City Perspectives: The Bradley Manning trial, data leaks and online privacy
By Professor Kevin Jones, Professor of Security and Dependability and Head of Computer Science
Information security: Bradley Manning and Edward Snowden
The Bradley Manning and Edward Snowden cases demonstrate instances where individuals were given legitimate access to privileged information but did not have permission to share that information with others outside of their organisation, or physically remove the information from the work place.
If you look at what is usually encompassed in the protection of employer information, it involves preventing people from being in places where they can have access to things you don't want them to access. However, in these specific instances, someone legitimately had rights to access data, but didn't have rights to use the information in the manner that they did. The lesson here is that policies need to be set up to permit people to only have access to what their employers determine is necessary. There should also be ways of managing what they can do with the data once they have it.
Employers and data leaks from employees
The way that employers can protect themselves from data leaks is no different in the digital space than in the physical space. You very carefully vet the employees you allow to have access to sensitive information. There is nothing fundamentally different about the digital space when you are an employee and work within an organisation. Of course, Snowden and Manning were probably vetted to the highest existing standards, so there is clearly a problem. The only other thing the employer in sensitive situations can do is to monitor the behaviour of employees. Anomalous behaviour should be noticeable enough to be picked up. You could install technical and non-technical systems in which people reasonably monitor each so that when you see something that just doesn't look right it is queried. The Manning and Snowden cases are classic because they demonstrate that national security organisations themselves - whose basic purpose is to monitor other people - perhaps need to have systems of closer internal monitoring so as to make sure people are not doing things they shouldn't be doing.
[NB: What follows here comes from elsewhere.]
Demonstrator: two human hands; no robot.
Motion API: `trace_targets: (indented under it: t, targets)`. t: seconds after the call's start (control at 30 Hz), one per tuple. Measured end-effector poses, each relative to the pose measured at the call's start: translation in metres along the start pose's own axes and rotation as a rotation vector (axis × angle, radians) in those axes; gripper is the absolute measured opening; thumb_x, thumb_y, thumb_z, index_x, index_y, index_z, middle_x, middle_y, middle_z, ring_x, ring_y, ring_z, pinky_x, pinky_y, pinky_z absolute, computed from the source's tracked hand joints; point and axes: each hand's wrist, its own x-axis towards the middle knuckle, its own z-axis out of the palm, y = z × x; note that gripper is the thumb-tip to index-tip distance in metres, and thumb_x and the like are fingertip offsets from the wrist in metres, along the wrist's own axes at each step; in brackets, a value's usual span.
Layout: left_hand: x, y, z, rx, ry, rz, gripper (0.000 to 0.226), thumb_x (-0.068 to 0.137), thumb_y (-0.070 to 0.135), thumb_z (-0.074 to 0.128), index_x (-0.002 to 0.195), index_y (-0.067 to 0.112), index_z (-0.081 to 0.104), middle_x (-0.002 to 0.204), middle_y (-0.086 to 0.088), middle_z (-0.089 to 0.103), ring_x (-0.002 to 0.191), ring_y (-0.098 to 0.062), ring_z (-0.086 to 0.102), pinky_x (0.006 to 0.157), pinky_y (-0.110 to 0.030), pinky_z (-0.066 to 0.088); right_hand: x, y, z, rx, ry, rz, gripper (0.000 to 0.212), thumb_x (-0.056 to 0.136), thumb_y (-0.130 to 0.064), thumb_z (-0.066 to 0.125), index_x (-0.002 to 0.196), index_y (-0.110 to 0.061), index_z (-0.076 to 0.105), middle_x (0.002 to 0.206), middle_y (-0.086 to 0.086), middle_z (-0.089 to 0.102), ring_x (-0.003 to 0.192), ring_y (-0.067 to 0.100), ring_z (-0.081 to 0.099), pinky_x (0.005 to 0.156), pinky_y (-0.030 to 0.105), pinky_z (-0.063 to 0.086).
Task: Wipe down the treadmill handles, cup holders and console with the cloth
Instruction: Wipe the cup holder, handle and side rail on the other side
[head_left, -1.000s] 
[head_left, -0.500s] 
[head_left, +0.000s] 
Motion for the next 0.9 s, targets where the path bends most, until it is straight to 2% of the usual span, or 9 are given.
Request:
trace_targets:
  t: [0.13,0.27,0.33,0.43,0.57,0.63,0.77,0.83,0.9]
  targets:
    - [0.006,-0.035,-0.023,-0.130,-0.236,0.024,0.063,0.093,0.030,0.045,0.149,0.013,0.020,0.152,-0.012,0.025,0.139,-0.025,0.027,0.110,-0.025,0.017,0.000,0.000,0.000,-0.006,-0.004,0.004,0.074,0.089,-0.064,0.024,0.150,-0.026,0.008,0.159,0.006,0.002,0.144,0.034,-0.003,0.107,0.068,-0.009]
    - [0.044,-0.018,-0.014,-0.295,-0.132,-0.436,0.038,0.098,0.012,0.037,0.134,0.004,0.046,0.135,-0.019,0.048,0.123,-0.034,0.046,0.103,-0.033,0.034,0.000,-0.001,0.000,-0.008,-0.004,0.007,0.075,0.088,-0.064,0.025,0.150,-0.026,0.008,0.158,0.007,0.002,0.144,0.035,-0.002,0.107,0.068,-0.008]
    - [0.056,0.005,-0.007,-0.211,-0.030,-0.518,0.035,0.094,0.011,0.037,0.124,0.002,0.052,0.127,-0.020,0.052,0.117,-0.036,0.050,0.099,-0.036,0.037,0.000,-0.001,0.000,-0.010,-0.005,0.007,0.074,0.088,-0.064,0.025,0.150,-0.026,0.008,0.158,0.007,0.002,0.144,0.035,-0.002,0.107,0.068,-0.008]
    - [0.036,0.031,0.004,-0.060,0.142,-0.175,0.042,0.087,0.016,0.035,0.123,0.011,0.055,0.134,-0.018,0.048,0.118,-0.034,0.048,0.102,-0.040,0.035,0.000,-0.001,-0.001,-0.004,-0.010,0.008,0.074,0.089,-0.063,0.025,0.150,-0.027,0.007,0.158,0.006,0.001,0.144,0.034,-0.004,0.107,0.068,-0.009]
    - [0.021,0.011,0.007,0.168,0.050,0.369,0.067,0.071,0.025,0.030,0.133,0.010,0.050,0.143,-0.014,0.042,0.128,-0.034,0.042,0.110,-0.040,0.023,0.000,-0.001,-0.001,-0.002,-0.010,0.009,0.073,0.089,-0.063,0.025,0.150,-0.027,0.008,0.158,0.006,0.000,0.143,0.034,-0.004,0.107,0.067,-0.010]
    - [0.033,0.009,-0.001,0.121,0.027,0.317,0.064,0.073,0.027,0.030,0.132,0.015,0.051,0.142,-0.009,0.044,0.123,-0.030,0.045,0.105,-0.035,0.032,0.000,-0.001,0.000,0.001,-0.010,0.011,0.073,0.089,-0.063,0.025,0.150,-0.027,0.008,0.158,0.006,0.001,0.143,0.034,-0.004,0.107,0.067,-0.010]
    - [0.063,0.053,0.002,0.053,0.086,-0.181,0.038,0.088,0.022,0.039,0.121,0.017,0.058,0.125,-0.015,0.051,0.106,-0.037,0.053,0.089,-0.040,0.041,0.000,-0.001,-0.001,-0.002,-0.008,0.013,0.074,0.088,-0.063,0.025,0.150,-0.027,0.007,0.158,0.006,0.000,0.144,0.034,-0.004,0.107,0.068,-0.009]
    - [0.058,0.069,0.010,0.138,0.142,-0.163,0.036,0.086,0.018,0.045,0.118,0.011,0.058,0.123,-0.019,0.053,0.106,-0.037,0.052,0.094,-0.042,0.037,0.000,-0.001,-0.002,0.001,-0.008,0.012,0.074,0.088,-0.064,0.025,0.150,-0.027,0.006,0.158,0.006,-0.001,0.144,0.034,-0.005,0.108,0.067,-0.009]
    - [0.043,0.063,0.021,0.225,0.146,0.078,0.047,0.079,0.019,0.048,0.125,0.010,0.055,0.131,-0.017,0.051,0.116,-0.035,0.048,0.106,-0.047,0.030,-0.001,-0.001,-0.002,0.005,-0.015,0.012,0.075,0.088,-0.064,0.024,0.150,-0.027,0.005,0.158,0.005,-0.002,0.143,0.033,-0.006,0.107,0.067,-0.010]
Individual computer users and online privacy
With regard to the ordinary individual protecting their online privacy and the size of their individual digital footprint, there's always a trade-off; the more effort you put in to protecting it, the smaller your footprint will be. It is possible to leave no digital trace whatsoever, but it requires a lot of effort. The question is whether the effort is justified by the returns. Most people actually don't care about what information they leave online, provided it's not useable by people who intend to harm them and harbour no criminal intentions. For most people, there is probably a point of diminishing returns; it would not be worth the effort of aiming towards complete anonymity. This means that you could not, for example, perform a Google search, or even just log in to websites that you would naturally. You would then have to conduct your online interactions through anonymisers and redirectors. This is entirely possible and the technology to support it is available but it would carry a cost. For the large majority of internet users, however, it is probably not worth the effort because actually, most of us want Amazon and Google and everybody else to know something about us. We don't want people to have unauthorised access to some of that information, but ultimately what we like to read or the kind of groceries we buy is probably not sufficiently sensitive that we would go to the effort of making sure that nobody could find this information.
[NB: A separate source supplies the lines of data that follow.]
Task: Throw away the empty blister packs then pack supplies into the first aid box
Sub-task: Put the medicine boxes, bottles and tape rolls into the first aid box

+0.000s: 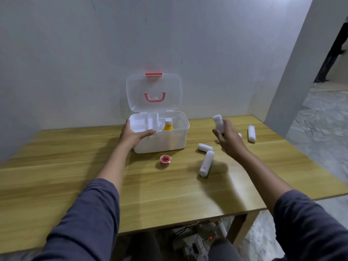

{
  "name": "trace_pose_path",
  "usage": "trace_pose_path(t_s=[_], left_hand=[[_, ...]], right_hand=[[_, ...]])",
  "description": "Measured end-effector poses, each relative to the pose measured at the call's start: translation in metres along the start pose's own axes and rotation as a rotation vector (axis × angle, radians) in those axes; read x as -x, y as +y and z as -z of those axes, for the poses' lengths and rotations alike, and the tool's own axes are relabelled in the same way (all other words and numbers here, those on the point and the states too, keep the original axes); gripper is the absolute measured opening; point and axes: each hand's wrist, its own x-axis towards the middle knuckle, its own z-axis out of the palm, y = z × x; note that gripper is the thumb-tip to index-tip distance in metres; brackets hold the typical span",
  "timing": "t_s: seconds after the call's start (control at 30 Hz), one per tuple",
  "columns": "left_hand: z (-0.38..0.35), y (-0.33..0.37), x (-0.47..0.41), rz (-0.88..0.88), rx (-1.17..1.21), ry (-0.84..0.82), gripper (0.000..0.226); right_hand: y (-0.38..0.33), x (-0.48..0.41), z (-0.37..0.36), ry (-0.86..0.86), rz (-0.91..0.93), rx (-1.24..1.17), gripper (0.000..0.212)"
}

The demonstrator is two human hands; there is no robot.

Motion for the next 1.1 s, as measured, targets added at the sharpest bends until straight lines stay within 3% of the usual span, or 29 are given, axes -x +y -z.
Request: trace_pose_path(t_s=[0.13,0.23,0.3,0.37,0.6,0.67,0.83,1.0,1.1], left_hand=[[-0.002,-0.002,0.001,-0.001,0.011,0.003,0.093],[-0.001,0.002,0.007,0.019,0.008,-0.004,0.111],[0.001,0.003,0.008,0.025,0.005,-0.002,0.134],[0.001,0.001,0.007,0.026,0.01,-0.003,0.143],[0.0,0.002,0.009,0.014,0.005,-0.002,0.136],[0.001,0.002,0.009,0.017,0.01,-0.002,0.134],[-0.002,-0.003,0.004,-0.002,0.008,0.014,0.096],[-0.003,-0.002,0.004,-0.019,0.004,0.02,0.094],[-0.002,-0.001,0.006,-0.022,0.0,0.019,0.093]], right_hand=[[-0.045,-0.024,-0.013,0.016,0.08,-0.351,0.018],[-0.07,-0.036,-0.031,0.036,0.106,-0.48,0.021],[-0.08,-0.042,-0.041,0.032,0.097,-0.51,0.025],[-0.085,-0.047,-0.047,0.004,0.087,-0.503,0.028],[-0.088,-0.056,-0.058,0.012,0.1,-0.515,0.025],[-0.086,-0.053,-0.065,-0.033,0.084,-0.446,0.025],[-0.07,-0.049,-0.075,-0.145,0.102,-0.09,0.031],[-0.071,-0.058,-0.078,-0.281,0.111,0.137,0.03],[-0.077,-0.068,-0.074,-0.377,0.087,0.137,0.025]])
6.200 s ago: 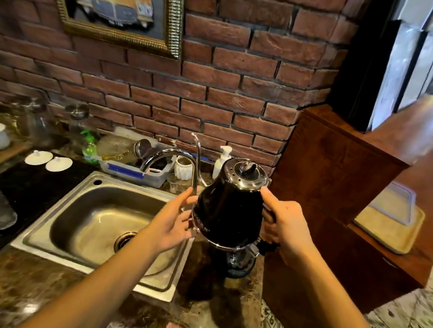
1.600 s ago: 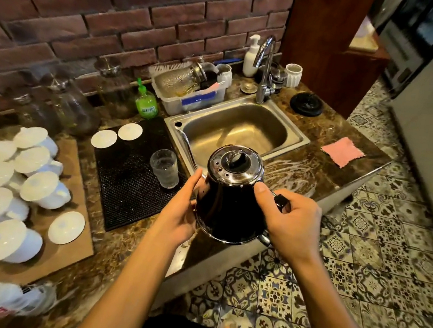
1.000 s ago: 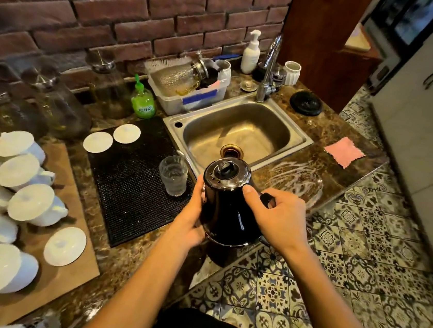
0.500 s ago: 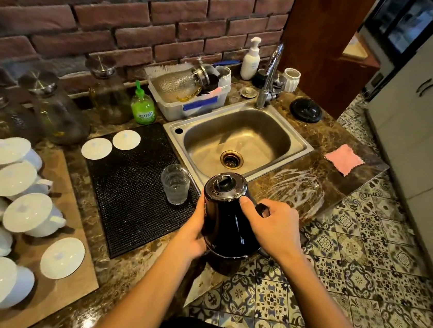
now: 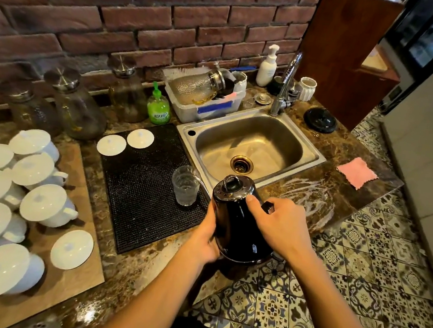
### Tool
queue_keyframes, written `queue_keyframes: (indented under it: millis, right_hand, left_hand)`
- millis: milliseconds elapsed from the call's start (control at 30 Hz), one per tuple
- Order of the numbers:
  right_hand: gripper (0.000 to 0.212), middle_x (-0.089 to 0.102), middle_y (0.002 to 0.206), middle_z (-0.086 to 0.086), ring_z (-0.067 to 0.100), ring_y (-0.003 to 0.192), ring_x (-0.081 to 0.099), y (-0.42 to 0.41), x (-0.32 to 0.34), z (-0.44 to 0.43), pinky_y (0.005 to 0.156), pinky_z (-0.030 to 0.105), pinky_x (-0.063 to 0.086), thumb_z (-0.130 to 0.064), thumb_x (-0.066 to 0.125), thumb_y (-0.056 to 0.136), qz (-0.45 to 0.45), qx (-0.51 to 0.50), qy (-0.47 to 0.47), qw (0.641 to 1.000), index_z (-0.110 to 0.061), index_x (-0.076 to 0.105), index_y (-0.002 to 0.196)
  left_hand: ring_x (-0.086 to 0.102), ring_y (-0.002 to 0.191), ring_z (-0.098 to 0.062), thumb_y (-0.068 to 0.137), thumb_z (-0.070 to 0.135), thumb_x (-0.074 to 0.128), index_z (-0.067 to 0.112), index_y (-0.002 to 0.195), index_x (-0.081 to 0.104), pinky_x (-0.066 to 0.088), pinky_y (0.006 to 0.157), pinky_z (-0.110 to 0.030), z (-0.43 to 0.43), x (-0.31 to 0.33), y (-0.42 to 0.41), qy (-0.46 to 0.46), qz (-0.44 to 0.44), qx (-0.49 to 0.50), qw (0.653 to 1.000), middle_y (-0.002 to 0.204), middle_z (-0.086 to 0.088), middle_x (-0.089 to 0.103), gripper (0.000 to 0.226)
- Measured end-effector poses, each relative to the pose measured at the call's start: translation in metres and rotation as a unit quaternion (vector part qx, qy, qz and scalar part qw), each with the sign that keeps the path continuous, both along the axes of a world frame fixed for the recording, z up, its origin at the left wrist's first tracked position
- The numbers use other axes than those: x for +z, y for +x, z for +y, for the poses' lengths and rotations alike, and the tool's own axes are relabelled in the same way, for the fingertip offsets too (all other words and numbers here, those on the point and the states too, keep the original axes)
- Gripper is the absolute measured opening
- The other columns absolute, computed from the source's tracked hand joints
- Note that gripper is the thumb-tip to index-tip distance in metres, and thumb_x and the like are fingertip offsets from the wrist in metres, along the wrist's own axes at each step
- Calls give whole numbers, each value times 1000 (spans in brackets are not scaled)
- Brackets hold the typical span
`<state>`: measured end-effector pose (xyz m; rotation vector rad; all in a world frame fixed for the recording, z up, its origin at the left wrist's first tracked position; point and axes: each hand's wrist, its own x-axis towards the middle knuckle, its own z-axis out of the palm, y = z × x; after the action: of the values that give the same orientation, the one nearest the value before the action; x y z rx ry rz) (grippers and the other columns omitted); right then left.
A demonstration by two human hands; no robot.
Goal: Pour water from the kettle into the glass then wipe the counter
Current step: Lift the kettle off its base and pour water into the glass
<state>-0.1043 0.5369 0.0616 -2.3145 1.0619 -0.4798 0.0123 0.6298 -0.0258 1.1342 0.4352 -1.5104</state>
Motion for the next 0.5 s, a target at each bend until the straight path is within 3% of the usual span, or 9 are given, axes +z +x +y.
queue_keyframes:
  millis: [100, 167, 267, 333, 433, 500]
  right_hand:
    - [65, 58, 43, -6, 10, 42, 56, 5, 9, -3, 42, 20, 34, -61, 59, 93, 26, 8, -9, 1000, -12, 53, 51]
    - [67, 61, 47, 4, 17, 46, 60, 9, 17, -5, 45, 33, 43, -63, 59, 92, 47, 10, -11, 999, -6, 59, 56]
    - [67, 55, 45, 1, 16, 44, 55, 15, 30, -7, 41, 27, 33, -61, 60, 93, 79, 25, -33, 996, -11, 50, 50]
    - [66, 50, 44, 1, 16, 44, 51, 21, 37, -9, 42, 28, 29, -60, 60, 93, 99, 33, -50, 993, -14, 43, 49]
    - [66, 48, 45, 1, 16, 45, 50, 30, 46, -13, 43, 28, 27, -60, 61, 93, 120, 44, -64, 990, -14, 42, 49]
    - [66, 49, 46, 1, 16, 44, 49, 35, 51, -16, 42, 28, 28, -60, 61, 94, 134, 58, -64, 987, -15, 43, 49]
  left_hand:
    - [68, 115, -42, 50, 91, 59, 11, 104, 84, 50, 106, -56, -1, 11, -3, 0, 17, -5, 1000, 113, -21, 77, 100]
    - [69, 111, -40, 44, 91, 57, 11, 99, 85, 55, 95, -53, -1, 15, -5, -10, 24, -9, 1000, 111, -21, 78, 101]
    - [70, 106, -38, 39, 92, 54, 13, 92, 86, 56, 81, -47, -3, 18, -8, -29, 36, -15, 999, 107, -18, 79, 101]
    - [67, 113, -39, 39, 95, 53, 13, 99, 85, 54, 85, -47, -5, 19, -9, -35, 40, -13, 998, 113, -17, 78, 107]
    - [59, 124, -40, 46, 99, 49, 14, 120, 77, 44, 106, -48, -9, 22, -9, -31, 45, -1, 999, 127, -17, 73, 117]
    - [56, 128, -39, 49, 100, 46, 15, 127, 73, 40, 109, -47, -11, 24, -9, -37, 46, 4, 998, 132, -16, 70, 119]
Data analysed by state security agencies
On the matter of discovering information, the world's major government security agencies have considerable computing resources but it is impossible to completely analyse all of the data available in the entirety of cyberspace. However, security organisations can target parts of the problem quite well. It is possible to partition a very large space in such a way that we can identify particular groups coming from particular areas with particular topics of interest. These can be analysed quite thoroughly and quite well. So it's really a matter of how we apply the available resources to the problem at hand and reduce it to manageable chunks. If people are worried about anyone anywhere ever typing the wrong phrase and being targeted by a security agency, they will be worrying about an unlikely scenario.
The Big Sky Theory in aviation posits that two randomly flying bodies are unlikely to collide given that three dimensional space is vast in comparison to those bodies. So there won't be accidents involving aircraft except at or near an airport. It's the same with information security. If you focus on areas where there are groups of people who are likely to be targets - both topic areas and physical geographical areas - there is a possibility that you can exhaustively analyse the information coming into those spaces. However, if you take that as a fraction of all of the data in the totality of cyberspace, it is probably quite small, so it requires intelligence - in the classic sense rather than in the military sense - to be able to work out where the optimum place will be to deploy one's resources to gain the best possible results. Very good results can be obtained in carefully targeted ways and reasonable results in much broader ways - but not as in 'we-know-everything-anywhere-from-anyone-at-any-time'. That's just not feasible.